Too many things depend on the DNS recursors and break when the primary DNS recursor is down or slow to respond. This crashes the entire site. We should keep fixing these problems client-side as well, but having a HA setup for DNS recursion is definitely a good idea at this point, as it can prevent much downtime.
Description
Description
Details
Details
- Reference
- rt292
Related Objects
Related Objects
- Mentioned Here
- T186550: Anycast recdns
Event Timeline
Comment Actions
This is now done for eqiad, where the two DNS recursors sit behind LVS. pmtpa,
esams and ulsfo need to follow.
--
Mark Bergsma <mark at wikimedia>
Lead Operations Architect
Wikimedia Foundation
Comment Actions
Current situation is that we have HA dns recursors set up behind LVS in eqiad and codfw, a single non-HA recursor in esams, and no recursors in ulsfo.
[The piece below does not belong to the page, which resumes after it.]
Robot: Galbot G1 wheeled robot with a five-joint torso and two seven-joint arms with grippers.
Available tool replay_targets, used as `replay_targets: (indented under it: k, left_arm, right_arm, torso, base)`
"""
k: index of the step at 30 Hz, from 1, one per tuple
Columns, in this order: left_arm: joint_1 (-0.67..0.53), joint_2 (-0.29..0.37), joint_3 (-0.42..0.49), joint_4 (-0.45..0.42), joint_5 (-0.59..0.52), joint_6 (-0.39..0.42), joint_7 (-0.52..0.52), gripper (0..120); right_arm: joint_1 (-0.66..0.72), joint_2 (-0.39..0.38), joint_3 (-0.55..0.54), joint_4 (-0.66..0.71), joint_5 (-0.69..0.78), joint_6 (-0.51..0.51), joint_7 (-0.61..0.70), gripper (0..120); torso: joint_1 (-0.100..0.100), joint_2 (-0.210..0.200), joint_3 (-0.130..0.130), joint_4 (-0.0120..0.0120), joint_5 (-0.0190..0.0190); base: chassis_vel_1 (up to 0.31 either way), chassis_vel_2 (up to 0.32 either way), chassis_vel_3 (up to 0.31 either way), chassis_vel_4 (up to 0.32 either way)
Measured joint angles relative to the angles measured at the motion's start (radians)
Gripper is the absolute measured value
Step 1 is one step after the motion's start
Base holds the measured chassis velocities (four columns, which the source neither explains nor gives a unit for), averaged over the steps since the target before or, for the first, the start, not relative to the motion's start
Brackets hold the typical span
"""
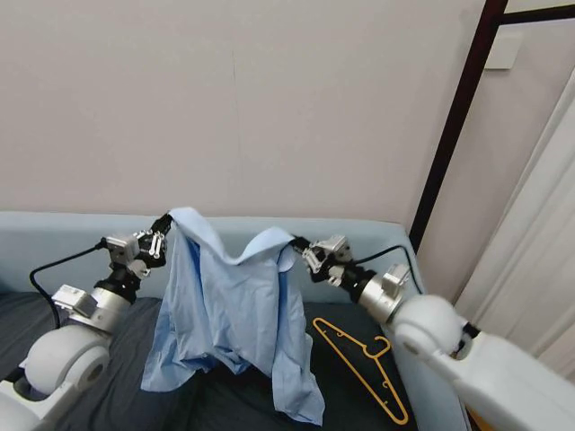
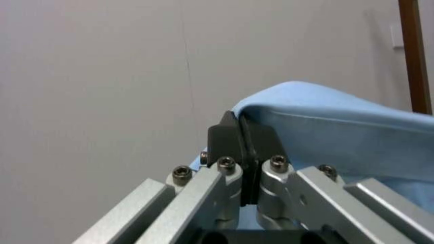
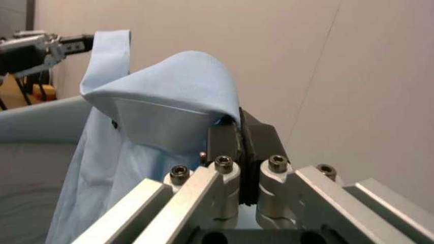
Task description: Pick up the clothes from the sofa and hang them on the clothes hanger.
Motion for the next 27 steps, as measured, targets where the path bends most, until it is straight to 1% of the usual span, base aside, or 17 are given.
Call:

The resolv.conf situation is that each site has a primary and backup resolver address (for one of the HA clusters or esams single host), and the resolver mapping is:
eqiad: eqiad, codfw
codfw: codfw, eqiad
ulsfo: eqiad, codfw
esams: esams, eqiad
We still need to setup a second DNS server + HA/LVS in esams, and set up (from scratch) HA recursors in ulsfo (and switch its resolv to "ulsfo, codfw"). The standard setup now is to do both recdns and NTP on these machines, so we'd probably expand our NTP setup alongside this as well virtually for-free.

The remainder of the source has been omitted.